Michael teve um pai tirano e uma mãe omissa, mas também teve o grande
produtor Quincy Jones, que acreditou em seu talento incontestável e lhe deu asas
para que ele alçasse voo solo, um luxo de que poucos artistas, convenhamos,
podem se gabar. O universo lhe dera uma segunda chance.
Mergulhado no vício e isolado na bolha que construiu ao longo de três
décadas, Michael descolou-se da realidade, acreditou que o artista vinha antes
do homem, não se deu a oportunidade de aproveitar as coisas mais simples da
vida. Tentando permanentemente se comportar como ídolo, acabou encarnado o pior
papel que um ser humano possa querer assumir, o de vítima.

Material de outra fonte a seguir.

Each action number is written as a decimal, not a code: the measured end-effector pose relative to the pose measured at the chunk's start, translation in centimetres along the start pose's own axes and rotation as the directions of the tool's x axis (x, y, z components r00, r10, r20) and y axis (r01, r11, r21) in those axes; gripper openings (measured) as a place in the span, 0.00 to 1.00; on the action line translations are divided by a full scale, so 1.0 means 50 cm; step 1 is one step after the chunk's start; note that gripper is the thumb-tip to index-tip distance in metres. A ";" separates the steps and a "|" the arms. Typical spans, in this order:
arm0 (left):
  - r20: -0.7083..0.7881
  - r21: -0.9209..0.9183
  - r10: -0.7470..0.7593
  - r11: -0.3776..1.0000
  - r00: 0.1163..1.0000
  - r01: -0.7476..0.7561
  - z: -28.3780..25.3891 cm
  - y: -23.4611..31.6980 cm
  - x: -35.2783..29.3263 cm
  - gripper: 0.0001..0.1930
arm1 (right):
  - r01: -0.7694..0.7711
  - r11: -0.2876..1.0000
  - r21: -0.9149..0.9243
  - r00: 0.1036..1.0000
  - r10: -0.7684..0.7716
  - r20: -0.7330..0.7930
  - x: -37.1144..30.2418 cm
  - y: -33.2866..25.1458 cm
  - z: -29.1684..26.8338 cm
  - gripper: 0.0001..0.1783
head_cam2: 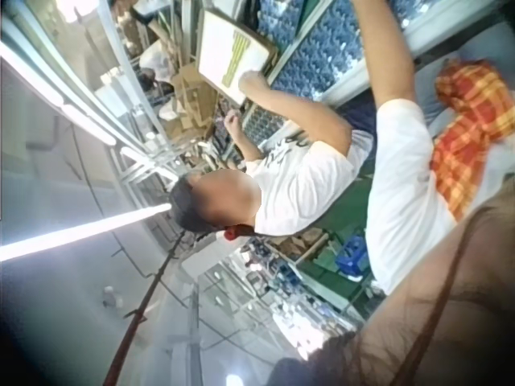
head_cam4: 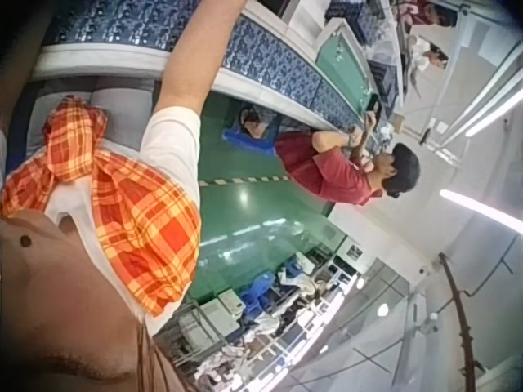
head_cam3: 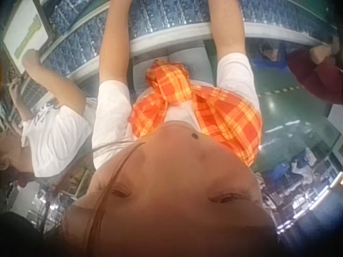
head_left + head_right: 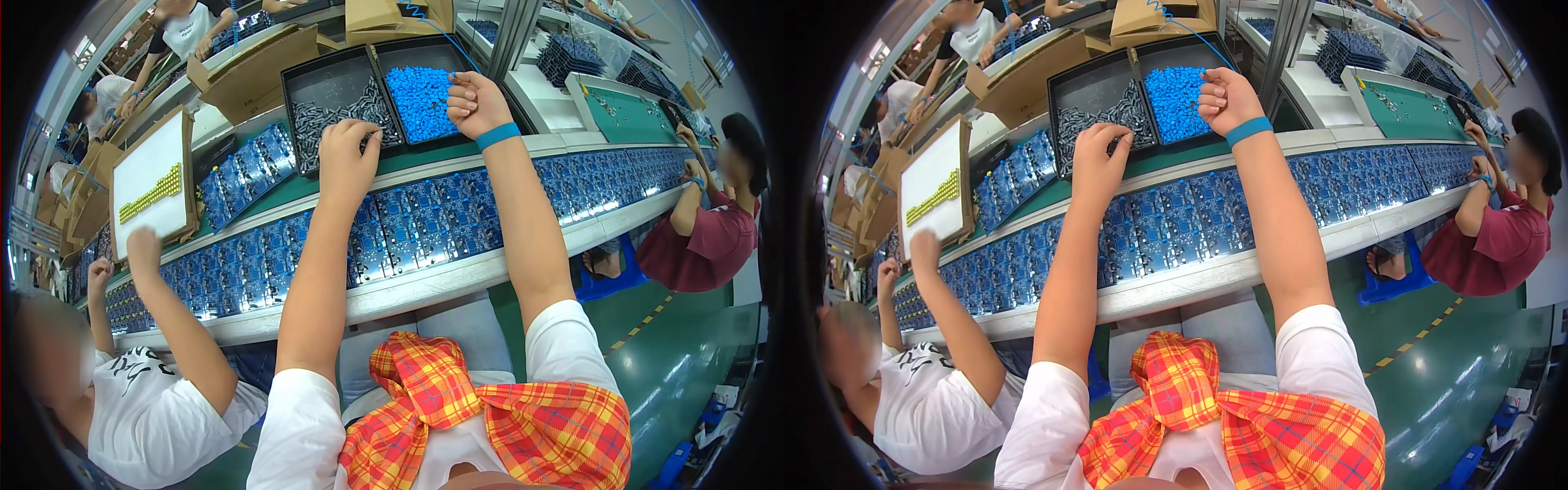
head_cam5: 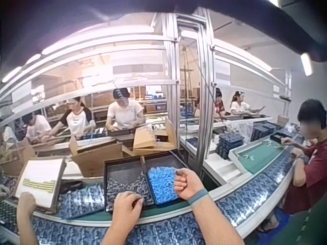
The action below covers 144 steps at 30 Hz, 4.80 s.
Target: Manually inserting small electronic components into circuit board slots on a production assembly line.
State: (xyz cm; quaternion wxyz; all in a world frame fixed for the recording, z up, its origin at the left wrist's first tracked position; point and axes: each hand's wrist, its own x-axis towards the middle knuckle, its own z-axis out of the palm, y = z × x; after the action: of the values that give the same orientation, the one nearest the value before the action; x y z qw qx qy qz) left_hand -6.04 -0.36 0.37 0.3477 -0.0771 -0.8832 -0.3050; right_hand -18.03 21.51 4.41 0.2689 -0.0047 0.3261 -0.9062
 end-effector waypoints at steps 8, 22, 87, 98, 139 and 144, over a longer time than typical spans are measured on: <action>-0.040 -0.027 0.015 1.000 0.999 -0.016 0.003 -0.006 0.002 0.05 | 0.017 1.000 -0.004 1.000 -0.017 0.011 0.013 0.006 -0.009 0.06; 0.381 -0.841 -0.167 -0.470 0.910 0.266 -0.059 0.045 0.031 0.08 | 0.411 0.872 -0.267 0.872 -0.461 -0.166 0.049 0.041 -0.025 0.08; 0.727 -0.562 -0.024 0.555 0.686 0.614 0.060 0.174 -0.067 0.09 | 0.549 0.595 -0.588 0.684 -0.724 -0.094 -0.517 0.145 -0.173 0.10; 0.645 -0.392 -0.212 0.733 0.734 0.556 0.066 0.177 -0.050 0.09 | 0.298 -0.275 -0.914 0.503 -0.768 0.395 -0.477 0.176 -0.198 0.12; 0.410 -0.124 0.408 0.911 0.816 -0.393 0.204 0.215 -0.023 0.04 | 0.358 -0.259 -0.897 0.596 -0.676 0.433 -0.505 0.160 -0.186 0.10; 0.381 -0.161 0.412 0.911 0.827 -0.380 0.209 0.205 -0.029 0.05 | 0.094 -0.034 -0.995 0.488 -0.869 0.076 -0.532 0.106 -0.222 0.06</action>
State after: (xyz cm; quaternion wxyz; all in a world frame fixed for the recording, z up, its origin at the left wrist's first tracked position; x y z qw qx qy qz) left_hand -7.34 14.15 -1.60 0.2085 -0.3339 -0.8880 -0.2376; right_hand 5.24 37.68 -3.03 -0.2960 -0.0015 0.8327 -0.4680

Vejo a linda Immaculée Ilibagiza, sobrevivente do terrível
genocídio em Ruanda, que esteve esta semana no Brasil para divulgar sua causa e
conscientizar o mundo de que tragédias como essa devem ser evitadas a qualquer
preço, mas sempre com um sorriso iluminado no rosto. Vejo Reynaldo
Gianecchini, carequinha, dando seu depoimento para dar força às
crianças com câncer com os olhos marejados e o sorriso franco, cheio de
esperança. São tantos exemplos de força, superação e beleza extraída da dor.
No fim, o que faltou a Michael ao longo de sua trajetória foi uma bela
arejada nas ruas, um choque de gente comum, encontrar nas esquinas pessoas que
divergissem de suas opiniões, que também tivessem suas histórias difíceis para
dividir, que não dissessem apenas amém a sua incontestável genialidade criativa.
Alguém para quem pudesse telefonar no meio da noite e que lhe dissesse para
acordar para a vida, que o ajudasse a limpar a mente de seus problemas
autocêntricos, que não lhe desse razão em tudo, que o levasse para paquerar, ver
um filme e jogar conversa fora, só para arejar a cabeça. Alguém de que Michael,
eu e você, todos precisamos para fincar os pés na terra.
O que faltou a Michael foi, enfim, um bom amigo.